* [Problem requirements] Quote exactly the lines spanning from the top of the data below to the line that contains "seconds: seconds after", including both.

* [Records for the exercise]
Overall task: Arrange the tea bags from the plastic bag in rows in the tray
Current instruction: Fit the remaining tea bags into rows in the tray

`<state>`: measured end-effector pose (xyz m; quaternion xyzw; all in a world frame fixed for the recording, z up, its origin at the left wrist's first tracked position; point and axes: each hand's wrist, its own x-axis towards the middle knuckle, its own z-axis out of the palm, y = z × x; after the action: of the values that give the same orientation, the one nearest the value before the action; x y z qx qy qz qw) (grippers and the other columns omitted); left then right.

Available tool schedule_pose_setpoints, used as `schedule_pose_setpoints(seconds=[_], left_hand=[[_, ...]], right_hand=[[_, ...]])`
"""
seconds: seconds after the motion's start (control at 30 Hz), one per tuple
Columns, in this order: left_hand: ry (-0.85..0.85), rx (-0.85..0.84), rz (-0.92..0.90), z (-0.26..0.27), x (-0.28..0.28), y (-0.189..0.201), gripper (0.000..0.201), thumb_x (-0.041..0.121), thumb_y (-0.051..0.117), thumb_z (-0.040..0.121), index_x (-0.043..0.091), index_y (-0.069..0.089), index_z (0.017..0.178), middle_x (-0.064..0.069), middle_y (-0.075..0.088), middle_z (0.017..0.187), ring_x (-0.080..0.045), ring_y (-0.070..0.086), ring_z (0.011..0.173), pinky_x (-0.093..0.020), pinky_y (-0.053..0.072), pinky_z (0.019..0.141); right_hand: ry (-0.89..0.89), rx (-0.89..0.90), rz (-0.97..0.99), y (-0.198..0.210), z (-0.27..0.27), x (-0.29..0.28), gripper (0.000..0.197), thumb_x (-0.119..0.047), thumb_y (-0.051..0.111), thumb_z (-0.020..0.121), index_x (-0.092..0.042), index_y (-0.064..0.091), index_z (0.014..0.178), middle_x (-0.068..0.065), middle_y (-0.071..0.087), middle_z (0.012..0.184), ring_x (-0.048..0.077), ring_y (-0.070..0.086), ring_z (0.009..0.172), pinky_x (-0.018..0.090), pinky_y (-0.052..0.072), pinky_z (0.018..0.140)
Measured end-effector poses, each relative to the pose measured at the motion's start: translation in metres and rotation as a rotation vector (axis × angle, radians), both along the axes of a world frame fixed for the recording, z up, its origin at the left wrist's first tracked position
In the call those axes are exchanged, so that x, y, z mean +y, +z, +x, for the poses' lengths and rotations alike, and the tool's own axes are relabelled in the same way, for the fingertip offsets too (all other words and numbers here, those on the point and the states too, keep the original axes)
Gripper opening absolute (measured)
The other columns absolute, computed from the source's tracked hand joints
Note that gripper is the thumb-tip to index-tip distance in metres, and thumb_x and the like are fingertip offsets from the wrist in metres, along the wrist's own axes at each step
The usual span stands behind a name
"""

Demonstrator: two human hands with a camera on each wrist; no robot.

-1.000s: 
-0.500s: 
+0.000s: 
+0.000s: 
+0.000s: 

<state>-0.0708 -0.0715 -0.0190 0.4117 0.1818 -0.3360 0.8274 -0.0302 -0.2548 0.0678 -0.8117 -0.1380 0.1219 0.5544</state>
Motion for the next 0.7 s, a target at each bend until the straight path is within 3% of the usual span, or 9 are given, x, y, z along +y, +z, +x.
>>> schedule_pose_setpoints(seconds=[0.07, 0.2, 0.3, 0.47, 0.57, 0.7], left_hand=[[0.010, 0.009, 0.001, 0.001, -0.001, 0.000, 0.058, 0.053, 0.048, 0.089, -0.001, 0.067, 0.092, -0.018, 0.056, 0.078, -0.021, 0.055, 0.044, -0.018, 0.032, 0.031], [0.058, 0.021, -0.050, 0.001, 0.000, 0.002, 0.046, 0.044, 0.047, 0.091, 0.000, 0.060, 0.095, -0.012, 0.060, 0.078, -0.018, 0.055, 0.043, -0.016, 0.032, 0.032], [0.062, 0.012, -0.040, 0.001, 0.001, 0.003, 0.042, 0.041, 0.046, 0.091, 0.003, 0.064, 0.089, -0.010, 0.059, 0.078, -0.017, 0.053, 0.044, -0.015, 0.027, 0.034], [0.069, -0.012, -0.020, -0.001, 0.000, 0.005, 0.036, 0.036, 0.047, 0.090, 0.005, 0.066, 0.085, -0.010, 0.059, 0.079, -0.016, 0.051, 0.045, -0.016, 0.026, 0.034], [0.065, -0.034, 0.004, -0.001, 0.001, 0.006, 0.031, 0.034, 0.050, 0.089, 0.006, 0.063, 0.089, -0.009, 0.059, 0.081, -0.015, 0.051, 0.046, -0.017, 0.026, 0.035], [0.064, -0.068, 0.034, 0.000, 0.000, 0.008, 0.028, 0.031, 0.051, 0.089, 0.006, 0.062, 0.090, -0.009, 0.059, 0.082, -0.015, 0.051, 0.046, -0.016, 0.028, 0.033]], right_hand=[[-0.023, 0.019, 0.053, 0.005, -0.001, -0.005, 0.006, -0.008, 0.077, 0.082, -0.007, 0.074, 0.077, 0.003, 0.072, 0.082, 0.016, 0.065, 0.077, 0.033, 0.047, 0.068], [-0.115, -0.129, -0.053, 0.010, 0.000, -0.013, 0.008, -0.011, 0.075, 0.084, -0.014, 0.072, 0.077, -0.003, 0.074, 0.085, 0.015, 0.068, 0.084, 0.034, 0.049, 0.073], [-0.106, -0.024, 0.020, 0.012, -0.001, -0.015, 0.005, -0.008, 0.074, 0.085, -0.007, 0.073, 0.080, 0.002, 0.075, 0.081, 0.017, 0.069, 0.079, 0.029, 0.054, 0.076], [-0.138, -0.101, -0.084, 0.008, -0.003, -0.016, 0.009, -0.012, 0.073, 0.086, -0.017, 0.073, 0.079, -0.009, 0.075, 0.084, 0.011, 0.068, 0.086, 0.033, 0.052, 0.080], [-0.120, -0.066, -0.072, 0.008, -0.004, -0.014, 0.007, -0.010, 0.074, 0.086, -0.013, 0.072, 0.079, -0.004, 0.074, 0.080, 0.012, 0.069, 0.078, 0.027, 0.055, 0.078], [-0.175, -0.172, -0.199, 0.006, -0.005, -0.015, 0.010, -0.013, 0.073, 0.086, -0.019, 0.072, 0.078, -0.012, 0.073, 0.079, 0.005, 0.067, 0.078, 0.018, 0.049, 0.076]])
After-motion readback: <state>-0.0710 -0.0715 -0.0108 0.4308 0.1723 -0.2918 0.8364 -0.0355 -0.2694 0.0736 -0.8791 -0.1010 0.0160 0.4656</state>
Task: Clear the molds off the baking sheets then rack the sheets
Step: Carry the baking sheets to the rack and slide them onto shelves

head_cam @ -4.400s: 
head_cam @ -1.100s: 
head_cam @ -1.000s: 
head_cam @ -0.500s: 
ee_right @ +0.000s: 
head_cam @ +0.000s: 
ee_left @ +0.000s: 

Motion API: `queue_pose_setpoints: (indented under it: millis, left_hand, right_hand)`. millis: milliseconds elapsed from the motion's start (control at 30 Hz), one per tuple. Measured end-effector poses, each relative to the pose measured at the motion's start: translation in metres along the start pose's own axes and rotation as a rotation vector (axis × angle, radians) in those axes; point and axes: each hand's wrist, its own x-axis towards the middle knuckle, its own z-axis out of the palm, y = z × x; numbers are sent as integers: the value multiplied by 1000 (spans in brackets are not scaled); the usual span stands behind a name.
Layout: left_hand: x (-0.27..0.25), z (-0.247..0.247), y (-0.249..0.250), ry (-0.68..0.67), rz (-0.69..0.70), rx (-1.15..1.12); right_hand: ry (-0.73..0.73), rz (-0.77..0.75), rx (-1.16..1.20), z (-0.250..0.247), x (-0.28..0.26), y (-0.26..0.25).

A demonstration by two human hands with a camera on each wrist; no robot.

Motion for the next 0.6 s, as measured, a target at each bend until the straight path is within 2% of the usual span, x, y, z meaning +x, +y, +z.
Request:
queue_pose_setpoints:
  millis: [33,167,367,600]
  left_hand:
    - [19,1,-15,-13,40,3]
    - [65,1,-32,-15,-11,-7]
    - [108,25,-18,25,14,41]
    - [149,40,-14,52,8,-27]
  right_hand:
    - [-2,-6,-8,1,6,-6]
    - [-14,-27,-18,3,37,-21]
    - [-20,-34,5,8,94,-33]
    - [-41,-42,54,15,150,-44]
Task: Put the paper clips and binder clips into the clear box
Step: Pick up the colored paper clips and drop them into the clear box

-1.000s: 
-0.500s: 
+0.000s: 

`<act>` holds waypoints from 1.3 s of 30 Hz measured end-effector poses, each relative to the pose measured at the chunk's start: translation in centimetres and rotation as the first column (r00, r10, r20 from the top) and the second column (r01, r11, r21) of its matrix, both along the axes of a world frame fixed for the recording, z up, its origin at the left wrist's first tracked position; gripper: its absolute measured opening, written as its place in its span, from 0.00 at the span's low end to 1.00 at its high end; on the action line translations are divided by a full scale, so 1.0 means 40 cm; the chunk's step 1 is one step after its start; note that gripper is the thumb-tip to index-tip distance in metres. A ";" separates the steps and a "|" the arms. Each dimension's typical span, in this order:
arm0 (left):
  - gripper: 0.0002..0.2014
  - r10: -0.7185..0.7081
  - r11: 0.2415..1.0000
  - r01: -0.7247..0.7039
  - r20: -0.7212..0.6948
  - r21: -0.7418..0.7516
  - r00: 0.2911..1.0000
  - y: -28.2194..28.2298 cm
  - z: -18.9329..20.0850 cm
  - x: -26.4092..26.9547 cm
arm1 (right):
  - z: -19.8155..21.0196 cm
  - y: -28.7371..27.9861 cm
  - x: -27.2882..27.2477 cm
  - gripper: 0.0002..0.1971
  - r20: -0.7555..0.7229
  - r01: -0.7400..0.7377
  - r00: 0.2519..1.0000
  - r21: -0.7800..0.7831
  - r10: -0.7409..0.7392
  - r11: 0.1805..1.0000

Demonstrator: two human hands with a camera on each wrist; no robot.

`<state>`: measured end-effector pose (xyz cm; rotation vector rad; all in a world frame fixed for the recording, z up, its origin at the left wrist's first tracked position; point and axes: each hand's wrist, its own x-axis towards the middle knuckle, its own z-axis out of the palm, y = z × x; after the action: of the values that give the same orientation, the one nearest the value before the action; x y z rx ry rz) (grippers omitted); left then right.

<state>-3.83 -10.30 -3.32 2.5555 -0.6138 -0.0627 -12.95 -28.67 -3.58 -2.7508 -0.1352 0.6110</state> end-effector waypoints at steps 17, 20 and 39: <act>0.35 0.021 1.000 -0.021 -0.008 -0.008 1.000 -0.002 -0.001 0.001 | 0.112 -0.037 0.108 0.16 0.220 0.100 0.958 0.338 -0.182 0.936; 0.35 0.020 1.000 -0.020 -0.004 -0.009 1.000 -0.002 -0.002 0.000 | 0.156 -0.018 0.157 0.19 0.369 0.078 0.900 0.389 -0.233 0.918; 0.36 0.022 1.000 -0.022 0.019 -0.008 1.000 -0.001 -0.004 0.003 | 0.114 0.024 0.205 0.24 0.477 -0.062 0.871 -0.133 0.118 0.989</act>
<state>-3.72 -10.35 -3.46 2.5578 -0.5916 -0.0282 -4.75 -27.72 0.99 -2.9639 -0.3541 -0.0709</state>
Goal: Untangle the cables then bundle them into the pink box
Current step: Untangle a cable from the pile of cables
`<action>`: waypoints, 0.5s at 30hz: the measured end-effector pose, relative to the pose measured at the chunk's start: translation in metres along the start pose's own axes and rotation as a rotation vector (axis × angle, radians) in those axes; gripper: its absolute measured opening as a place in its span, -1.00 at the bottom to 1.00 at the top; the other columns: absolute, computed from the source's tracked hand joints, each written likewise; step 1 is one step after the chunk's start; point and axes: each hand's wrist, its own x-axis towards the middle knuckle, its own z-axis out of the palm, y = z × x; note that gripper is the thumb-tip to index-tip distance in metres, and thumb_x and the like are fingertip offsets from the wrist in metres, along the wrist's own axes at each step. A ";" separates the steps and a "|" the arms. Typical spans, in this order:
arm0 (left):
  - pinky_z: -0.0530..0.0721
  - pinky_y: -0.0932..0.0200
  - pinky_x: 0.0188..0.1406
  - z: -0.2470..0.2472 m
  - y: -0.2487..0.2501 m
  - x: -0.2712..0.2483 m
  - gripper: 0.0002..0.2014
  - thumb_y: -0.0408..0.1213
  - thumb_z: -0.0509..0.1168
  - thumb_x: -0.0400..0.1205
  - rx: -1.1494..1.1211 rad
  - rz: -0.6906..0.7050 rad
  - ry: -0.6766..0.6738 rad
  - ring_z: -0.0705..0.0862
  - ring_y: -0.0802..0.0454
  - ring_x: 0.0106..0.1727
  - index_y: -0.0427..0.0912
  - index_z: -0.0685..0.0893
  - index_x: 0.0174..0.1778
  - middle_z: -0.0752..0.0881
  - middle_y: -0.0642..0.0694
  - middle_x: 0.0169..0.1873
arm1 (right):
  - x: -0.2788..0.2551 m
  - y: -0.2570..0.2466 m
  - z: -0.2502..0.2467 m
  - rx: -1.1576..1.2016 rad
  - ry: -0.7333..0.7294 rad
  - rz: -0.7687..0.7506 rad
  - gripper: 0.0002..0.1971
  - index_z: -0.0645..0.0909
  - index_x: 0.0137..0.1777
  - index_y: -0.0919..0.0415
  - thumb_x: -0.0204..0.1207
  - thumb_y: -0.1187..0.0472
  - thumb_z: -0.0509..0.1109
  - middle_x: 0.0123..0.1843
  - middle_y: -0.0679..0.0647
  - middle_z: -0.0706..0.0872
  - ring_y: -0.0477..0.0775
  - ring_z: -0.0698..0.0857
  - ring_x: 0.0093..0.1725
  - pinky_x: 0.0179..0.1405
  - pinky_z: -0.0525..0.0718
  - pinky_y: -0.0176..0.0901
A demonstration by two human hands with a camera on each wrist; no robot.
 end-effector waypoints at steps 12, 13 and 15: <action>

* [Output for this exercise]
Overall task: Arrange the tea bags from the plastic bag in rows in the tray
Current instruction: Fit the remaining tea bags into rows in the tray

`<state>`: measured end-effector pose (xyz m; quaternion xyzw; all in a world frame fixed for the recording, z up, its origin at the left wrist's first tracked position; point and axes: each hand's wrist, its own x-axis towards the middle knuckle, its own z-axis out of the palm, y = z × x; after the action: of the values that give the same orientation, the one nearest the value before the action; x y z qx qy qz qw) (grippers and the other columns omitted); left then right.

Available tool schedule_pose_setpoints, used as `schedule_pose_setpoints(seconds=[_], left_hand=[[_, ...]], right_hand=[[_, ...]])`
"""
seconds: seconds after the motion's start (control at 30 Hz), one per tuple

This answer has been written out in full.